# Puretec Root Quota aktivieren



## Sir Robin (9. Juni 2003)

Hallo,

standardmäßig ist ja bei einem 1&1 Rootserver kein Quota aktiviert...wie aktiviere ich das?

(danke Lightbox )


----------



## Martin Schaefer (9. Juni 2003)

Standardmäßig ist beim Root-Server von 1&1 mit Confixx Pro das Quota deaktiviert bzw. die Ausgabe falsch.
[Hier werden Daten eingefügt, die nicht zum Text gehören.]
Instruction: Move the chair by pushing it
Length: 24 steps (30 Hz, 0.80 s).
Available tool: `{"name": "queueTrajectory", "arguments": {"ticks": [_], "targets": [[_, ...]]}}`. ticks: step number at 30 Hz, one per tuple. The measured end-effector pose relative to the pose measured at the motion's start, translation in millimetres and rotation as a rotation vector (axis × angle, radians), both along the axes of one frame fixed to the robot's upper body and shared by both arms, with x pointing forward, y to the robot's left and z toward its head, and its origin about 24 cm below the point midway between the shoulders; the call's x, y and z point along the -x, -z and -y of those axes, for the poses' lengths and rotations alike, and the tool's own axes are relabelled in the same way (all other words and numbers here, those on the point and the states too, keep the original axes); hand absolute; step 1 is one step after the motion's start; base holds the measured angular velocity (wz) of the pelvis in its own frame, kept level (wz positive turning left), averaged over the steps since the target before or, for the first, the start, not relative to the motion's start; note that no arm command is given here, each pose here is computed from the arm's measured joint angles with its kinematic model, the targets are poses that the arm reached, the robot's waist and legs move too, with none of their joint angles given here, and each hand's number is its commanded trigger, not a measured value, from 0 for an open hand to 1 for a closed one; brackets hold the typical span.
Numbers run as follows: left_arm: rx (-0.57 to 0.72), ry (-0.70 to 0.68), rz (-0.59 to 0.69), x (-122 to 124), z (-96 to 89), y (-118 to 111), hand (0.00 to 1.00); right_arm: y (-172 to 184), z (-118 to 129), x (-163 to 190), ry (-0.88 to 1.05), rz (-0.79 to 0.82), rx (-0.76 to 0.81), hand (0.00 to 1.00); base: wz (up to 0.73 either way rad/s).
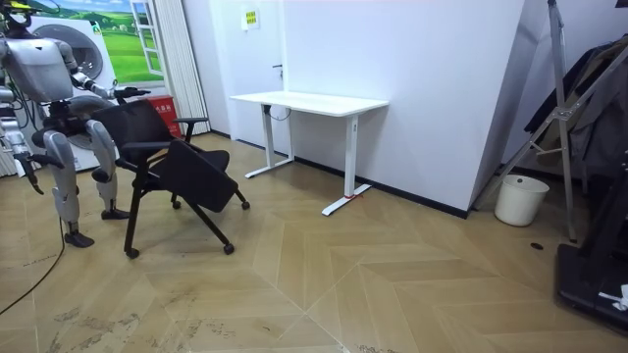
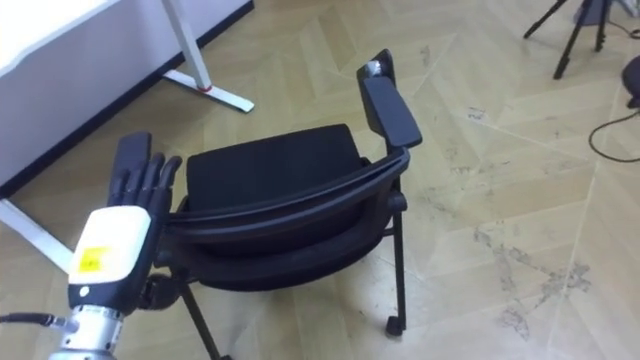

So wirds aktiviert: 

1. quotaoff -a 

dann 

2. quotacheck -uva 

bzw.: 

2. quotacheck -uvma 

danach dann 

3. quotaon -a 

Wenn du dir danach mit "repquota -a" die Quotas korrekt anzeigen lassen kannst, musst du noch dafür sorgen, dass das Quota beim Booten automatisch aktiviert wird 

4. chkconfig -f quota on 


Eventuell musst du danach die Quotas vom Confixx nochmal aktualisieren lassen: 

z.B. in der MySQL-Konsole mit: 

mysql -p 
Passwort eingeben 
USE confixx; 
UPDATE kunden SET quota=1; 
UPDATE ftp SET quota=1; 
UPDATE pop3 SET quota=1; 
UPDATE allgemein SET quota=1; 

Zum Schluss noch das confixx_counterscript.pl ausführen. 
Jetzt die Werte nochmal mit repquota angucken.

Gruß
lightbox


----------